W turnieju półfinałowym drużyna Marka Przybysza zajęła ostatnie czwarte miejsce. Płaczu i narzekań w obozie Górnika nie słychać, bo drużyna zagrała kadetami, czyli zawodnikami młodszymi niż w drużynach rywali.
Wygrali tylko seta
Losy ekipy z Radlina w zasadzie rozstrzygnęły się już w pierwszym meczu. Na starcie półfinałów przeciwnikiem był dobrze znany „Górnikom” rywal zza miedzy TS Volley Rybnik. Już w pierwszym secie rybniczanie bez problemu ograli młodych radlinian do 15. Wydawało się jednak, że drużyna z Radlina podniosła się po tym srogim laniu, bo w drugiej partii Górnik wygrał do 22, i tym samym doprowadził do remisu. Niestety w kolejnej odsłonie gry radlinianie znów dali się łatwo ograć i przegrali do 17. W czwartym secie, w secie o życie drużyna z Radlina nie potrafiła już znaleźć w sobie odpowiedniej siły, zaś rywal nie dał sobie wyrwać zwycięstwa. Set zakończył się wygraną Volleya do 20.
Cudu nie było
W tym momencie tylko cud, czyli porażka rybniczan w którymś z pozostałych meczy mógł sprawić, że Górnik będzie miał jeszcze szanse na awans. Oczywiście przy założeniu, że sam wygra wszystkie swoje mecze bez straty punktu. Cudu jednak nie było, bo Volley swoje drugie spotkanie wygrał bez problemu 3:0, zaś Górnik drugi raz przegrał. Tym razem nie sprostał drużynie z Będzina.

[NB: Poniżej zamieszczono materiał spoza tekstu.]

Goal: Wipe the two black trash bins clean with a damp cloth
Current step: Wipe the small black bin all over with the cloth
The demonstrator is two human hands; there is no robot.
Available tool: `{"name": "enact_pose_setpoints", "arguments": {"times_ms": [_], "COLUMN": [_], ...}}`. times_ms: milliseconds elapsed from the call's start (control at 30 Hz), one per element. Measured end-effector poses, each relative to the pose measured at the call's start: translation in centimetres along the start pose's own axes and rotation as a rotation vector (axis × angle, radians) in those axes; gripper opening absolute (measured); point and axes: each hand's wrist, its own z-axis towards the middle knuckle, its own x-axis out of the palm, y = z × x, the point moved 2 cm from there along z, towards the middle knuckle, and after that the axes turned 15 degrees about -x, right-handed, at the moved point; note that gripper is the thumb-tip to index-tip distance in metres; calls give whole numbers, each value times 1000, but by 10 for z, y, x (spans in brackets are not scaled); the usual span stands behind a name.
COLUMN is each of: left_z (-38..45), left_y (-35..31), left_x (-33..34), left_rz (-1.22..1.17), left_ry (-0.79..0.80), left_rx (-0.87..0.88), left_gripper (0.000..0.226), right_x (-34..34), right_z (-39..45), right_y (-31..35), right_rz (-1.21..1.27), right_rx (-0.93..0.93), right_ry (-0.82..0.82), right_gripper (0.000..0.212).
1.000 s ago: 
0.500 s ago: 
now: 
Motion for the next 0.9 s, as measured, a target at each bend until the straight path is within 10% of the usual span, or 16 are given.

Mecz zakończył się wynikiem 2:3. W ostatnim meczu zrezygnowani radlinianie nie sprostali drużynie MTS-u As Myszków i ponownie przegrali 3:2. W tym przypadku w tie breku również ulegli do 15. – Słabo zaprezentowaliśmy się tylko w meczu przeciwko drużynie z Rybnika, w dwóch kolejnych spotkaniach moja drużyna zagrała lepiej – powiedział po turnieju Marek Przybysz, trener drużyny. - Ten turniej był dla nas w zasadzie dobrym przygotowaniem do turnieju zmagań kadetów, którzy już w poniedziałek (18 stycznia – przy. red.) rozpoczynają swoją walkę w półfinale Mistrzostw Śląska – podkreśla Przybysz.